A further awareness creeps into Akihito when the non-stop anger he’d been feeling for weeks takes barely a second to leave his system. They say nothing for a moment, but give each other two minutes to revel in the escapism, and for him, the simplicity of Asami’s touches — the feel of him running his lips through his hair, kissing him on his crown, taking a hold of his cheeks and touching his lips against the creases of Akihito’s own, tracing their shape and swallowing tender, open mouthed gasps.

How grateful Akihito is to be lost.

✣

Akihito lifts the collar of his jacket and breathes into his palms, shuddering a frosty breath. The air has cooled somewhat since they arrived and the wind speed is starting to pick up. Leaves curl up from the floor and spiral into the wind, whipping a chill that travels right up Akihito’s spine, but he clasps his cold hands around his camera and continues shooting. This dense, deciduous setting captures in his viewfinder like a dream. There are the odd pools of sunlight gorgeously lit from the cracks in the canopy and leak along the forest floor that Akihito wants all to himself.

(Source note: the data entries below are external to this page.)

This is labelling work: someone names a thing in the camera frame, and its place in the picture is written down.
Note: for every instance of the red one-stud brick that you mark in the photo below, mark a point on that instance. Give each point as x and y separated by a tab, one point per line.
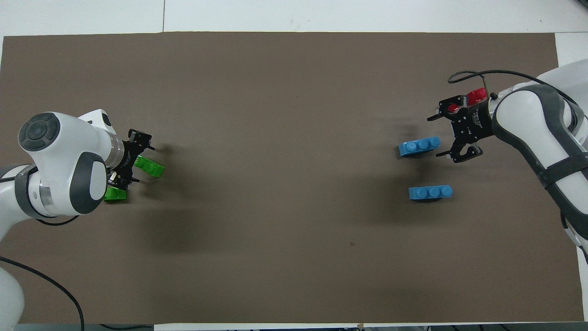
453	108
477	96

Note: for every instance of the blue three-stud brick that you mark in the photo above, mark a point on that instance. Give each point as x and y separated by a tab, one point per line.
430	192
419	147

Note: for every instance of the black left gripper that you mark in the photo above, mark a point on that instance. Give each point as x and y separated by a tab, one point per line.
126	161

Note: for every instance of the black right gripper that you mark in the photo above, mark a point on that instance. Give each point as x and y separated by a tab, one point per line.
473	123

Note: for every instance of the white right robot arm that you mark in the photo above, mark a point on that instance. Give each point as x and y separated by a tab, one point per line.
533	119

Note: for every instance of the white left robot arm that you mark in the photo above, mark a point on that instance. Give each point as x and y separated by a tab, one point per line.
59	174

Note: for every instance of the brown paper mat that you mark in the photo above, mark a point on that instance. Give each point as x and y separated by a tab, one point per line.
275	184

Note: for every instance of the green two-stud brick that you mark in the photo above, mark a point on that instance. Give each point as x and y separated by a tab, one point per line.
150	167
115	195

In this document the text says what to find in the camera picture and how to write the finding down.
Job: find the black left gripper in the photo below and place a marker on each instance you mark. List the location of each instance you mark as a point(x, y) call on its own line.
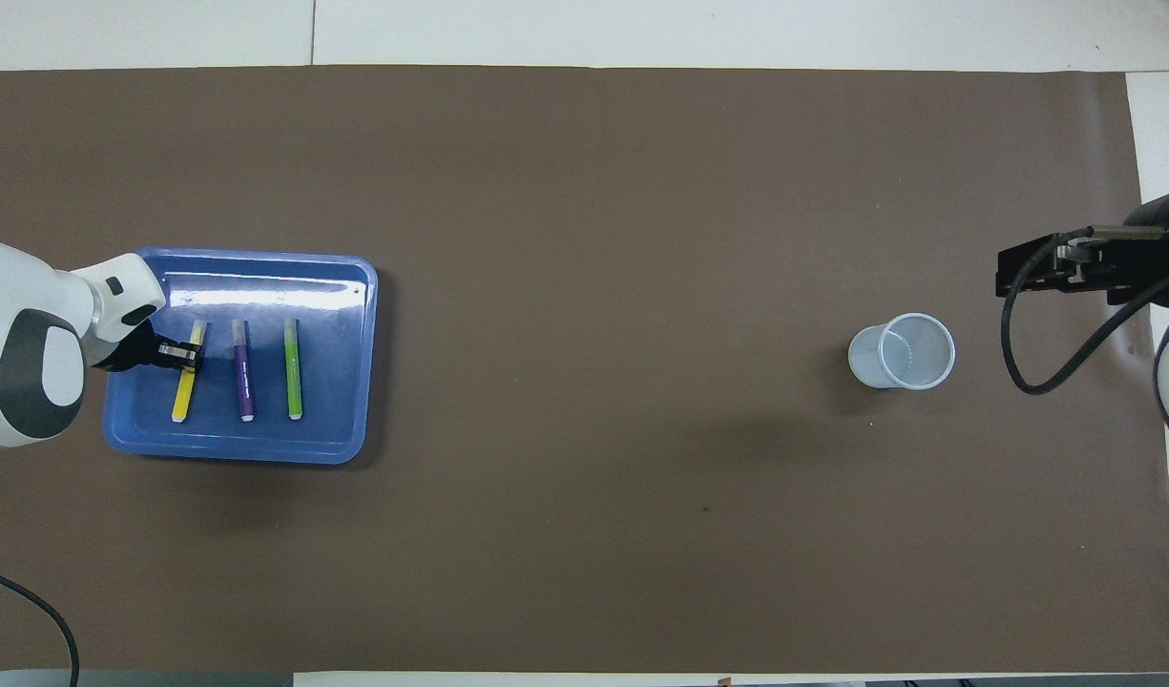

The only other thing he loves to capture more than a gold-gilded forest is Asami in his designer cashmere coat that sails in the wind, one level shade of dark amongst gold — the very colours and emotions he associates with this man. He snaps a few pictures as Asami walks ahead of him, hands stuffed into his pockets and making an ordinary moment evoke pleasure in him in an indefinable way. His handsome head turns, and Akihito jogs to catch up with him — Asami often beckons him like that, with just a look, and always, Akihito finds himself inexorably drawn to him.

The leaves slowly fall around them and soon the path through the forest becomes indiscernible. Asami lights a cigarette, his second of their walk, and continues in the direction of his choosing, deciding the way for both of them. Akihito points his camera way up into the rustling canopy and doesn’t spot a bird or tree dweller in sight.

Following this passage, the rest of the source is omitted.